== Exercise inputs
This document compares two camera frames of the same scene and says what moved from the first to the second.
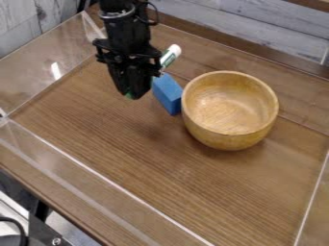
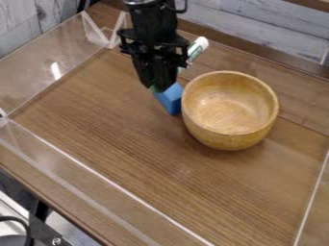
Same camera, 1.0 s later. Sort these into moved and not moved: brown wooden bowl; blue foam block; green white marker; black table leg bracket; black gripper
Moved: green white marker; black gripper
Not moved: black table leg bracket; blue foam block; brown wooden bowl
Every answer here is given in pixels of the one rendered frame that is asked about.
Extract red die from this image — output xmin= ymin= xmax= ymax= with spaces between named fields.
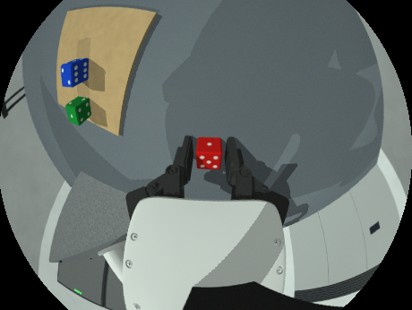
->
xmin=196 ymin=137 xmax=222 ymax=169

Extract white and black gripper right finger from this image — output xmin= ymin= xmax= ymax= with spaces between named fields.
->
xmin=225 ymin=137 xmax=289 ymax=227

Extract tan flat mat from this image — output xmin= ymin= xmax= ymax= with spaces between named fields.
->
xmin=56 ymin=7 xmax=158 ymax=136

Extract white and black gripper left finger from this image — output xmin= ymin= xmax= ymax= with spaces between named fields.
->
xmin=125 ymin=135 xmax=193 ymax=220

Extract green die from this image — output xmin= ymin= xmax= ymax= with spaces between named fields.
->
xmin=65 ymin=96 xmax=91 ymax=125

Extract blue die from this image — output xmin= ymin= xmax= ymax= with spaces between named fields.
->
xmin=61 ymin=58 xmax=89 ymax=87

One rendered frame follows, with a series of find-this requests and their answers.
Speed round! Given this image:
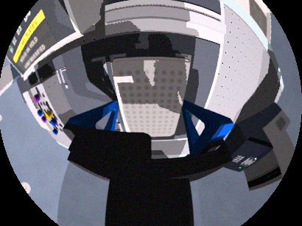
====
■ **Problem to solve**
Search the data above for the word "named" and show every line that has it.

■ **Exercise response**
Extract red die from this image — output xmin= ymin= xmax= ymax= with spaces between named fields.
Extract white and black gripper right finger from this image — output xmin= ymin= xmax= ymax= with spaces between named fields.
Extract tan flat mat from this image — output xmin= ymin= xmax= ymax= with spaces between named fields.
Extract white and black gripper left finger from this image — output xmin= ymin= xmax= ymax= with spaces between named fields.
Extract green die from this image — output xmin= ymin= xmax= ymax= with spaces between named fields.
Extract blue die from this image — output xmin= ymin= xmax= ymax= with spaces between named fields.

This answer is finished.